## Brief
For the data below, please report each line where the word "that" is found.

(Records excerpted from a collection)
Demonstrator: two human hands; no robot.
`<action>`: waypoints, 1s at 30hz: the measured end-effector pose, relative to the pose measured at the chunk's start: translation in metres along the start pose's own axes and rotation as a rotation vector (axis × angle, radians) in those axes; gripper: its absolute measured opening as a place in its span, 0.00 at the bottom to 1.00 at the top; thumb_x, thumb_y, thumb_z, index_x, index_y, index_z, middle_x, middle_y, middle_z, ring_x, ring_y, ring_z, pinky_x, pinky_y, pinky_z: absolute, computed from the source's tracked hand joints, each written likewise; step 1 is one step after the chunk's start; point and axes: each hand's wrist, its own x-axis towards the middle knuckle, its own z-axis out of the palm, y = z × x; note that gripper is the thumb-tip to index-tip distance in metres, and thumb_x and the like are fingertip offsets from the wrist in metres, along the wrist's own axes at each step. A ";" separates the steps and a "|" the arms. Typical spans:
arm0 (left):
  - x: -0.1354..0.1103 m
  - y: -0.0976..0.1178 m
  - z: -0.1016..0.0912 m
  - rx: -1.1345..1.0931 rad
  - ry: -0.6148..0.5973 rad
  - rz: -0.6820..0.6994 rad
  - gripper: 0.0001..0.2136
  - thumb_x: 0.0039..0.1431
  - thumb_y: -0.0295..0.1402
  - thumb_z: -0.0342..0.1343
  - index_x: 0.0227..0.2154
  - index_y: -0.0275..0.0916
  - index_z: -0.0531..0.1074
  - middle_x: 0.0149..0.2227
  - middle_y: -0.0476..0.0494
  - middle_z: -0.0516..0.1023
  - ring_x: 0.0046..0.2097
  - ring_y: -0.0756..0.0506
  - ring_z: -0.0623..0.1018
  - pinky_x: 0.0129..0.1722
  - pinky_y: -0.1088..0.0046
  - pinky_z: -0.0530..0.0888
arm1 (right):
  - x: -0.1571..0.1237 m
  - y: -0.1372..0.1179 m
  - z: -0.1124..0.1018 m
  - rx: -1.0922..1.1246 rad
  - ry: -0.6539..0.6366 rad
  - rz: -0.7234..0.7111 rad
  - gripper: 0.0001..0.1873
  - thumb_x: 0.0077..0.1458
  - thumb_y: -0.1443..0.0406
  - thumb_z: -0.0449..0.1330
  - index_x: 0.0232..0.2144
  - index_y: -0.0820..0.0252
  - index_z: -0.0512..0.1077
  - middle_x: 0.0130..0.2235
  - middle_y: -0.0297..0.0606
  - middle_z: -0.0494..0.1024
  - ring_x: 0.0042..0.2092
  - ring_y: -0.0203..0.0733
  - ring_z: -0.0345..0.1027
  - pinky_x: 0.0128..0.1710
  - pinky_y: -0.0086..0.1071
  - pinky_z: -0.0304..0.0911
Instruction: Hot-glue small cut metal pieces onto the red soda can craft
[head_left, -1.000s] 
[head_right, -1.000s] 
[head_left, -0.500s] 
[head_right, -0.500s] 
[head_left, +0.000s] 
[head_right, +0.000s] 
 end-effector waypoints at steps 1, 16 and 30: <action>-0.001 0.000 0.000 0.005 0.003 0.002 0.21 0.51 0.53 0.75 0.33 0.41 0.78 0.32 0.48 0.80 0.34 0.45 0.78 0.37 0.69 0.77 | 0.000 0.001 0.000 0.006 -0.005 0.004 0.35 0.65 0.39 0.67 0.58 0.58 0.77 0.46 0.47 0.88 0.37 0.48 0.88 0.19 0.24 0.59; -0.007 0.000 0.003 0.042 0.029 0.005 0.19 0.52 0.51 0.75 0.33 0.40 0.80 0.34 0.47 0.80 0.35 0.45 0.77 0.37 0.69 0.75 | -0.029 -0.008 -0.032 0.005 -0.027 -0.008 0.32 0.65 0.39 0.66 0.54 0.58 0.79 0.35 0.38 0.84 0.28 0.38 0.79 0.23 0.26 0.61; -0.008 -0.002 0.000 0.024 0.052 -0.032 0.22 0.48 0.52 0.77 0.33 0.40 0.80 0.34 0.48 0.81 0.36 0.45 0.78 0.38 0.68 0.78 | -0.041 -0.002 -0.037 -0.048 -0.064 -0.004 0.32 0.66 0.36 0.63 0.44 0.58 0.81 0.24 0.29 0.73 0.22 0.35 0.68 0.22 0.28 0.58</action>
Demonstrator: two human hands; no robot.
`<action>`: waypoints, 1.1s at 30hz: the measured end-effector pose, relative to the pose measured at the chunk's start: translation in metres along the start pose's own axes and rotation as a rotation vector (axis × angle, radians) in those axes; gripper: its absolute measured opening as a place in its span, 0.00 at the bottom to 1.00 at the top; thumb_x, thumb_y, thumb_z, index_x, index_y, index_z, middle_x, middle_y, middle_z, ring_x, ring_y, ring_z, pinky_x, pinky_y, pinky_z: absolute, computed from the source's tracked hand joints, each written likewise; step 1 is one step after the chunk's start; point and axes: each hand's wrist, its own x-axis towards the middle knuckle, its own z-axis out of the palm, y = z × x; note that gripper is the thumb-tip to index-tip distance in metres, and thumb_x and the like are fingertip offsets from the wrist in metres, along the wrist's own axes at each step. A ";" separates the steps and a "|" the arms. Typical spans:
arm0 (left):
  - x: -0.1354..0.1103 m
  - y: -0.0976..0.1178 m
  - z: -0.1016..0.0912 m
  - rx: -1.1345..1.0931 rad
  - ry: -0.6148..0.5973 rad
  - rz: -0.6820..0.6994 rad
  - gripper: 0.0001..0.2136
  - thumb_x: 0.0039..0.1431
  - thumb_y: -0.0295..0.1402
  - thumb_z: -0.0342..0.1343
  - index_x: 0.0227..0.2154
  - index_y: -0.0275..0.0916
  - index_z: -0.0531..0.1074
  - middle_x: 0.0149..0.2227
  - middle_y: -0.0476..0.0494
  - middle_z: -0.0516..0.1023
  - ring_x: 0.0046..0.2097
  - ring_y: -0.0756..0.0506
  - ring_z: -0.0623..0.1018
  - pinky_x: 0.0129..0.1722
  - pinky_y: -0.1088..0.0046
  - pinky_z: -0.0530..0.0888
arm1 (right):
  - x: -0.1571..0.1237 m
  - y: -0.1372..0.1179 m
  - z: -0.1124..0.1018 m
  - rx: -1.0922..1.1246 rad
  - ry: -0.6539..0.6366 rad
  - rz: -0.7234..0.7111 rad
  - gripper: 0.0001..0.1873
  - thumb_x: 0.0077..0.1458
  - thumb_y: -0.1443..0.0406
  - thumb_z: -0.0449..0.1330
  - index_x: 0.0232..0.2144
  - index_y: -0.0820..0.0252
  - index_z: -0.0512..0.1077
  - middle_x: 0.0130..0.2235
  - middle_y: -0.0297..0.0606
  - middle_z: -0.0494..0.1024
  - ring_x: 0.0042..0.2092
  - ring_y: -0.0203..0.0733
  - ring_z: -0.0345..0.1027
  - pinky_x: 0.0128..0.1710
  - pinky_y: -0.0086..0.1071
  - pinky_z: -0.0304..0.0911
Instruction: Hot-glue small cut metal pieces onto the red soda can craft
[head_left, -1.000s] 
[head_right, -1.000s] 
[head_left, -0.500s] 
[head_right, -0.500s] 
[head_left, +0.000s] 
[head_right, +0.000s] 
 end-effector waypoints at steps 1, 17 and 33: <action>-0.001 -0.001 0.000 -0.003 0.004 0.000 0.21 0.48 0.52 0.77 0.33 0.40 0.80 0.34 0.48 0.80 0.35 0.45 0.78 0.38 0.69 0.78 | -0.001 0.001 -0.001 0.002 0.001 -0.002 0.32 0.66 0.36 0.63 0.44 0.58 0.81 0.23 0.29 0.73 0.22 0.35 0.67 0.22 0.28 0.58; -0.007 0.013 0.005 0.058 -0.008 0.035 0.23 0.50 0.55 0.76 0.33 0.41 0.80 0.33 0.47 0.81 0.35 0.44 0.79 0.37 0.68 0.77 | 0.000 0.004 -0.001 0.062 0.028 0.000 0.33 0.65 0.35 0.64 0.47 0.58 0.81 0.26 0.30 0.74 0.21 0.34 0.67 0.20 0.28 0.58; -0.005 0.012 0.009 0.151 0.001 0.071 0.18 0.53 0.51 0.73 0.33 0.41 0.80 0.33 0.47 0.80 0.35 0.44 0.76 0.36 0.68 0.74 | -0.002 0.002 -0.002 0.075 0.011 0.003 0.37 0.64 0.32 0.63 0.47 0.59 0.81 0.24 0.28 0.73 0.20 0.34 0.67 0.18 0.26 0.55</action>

## The answer
`<action>`: waypoints, 1s at 30hz: the measured end-effector pose, relative to the pose measured at the chunk's start: translation in metres along the start pose's own axes and rotation as a rotation vector (axis × angle, radians) in those axes; gripper: its absolute measured opening as a place in its span, 0.00 at the bottom to 1.00 at the top; thumb_x, thumb_y, thumb_z, index_x, index_y, index_z, middle_x, middle_y, middle_z, ring_x, ring_y, ring_z, pinky_x, pinky_y, pinky_z: absolute, computed from the source's tracked hand joints, each written likewise; step 1 is one step after the chunk's start; point and axes: each hand's wrist, its own x-axis towards the middle knuckle, its own z-axis out of the palm, y = z × x; note that gripper is the thumb-tip to index-tip distance in metres, and thumb_x and the like are fingertip offsets from the wrist in metres, along the wrist's own axes at each step. A ";" separates the steps and a "|" the arms. Typical spans:
`<action>`: waypoints, 1.1s at 30hz: the measured end-effector pose, relative to the pose measured at the chunk's start: translation in metres along the start pose's own axes and rotation as a rotation vector (axis × angle, radians) in those axes; gripper: its absolute measured opening as a place in its span, 0.00 at the bottom to 1.00 at the top; thumb_x, thumb_y, thumb_z, index_x, index_y, index_z, middle_x, middle_y, middle_z, ring_x, ring_y, ring_z, pinky_x, pinky_y, pinky_z: absolute, computed from the source's tracked hand joints, each written likewise; step 1 is one step after the chunk's start; point and axes: each hand's wrist, its own x-axis towards the middle knuckle, its own z-axis out of the palm, y = z × x; note that gripper is the thumb-tip to index-tip distance in metres, and thumb_x and the like are fingertip offsets from the wrist in metres, along the wrist's own axes at each step. A ";" separates the steps and a "|" the arms. Typical spans:

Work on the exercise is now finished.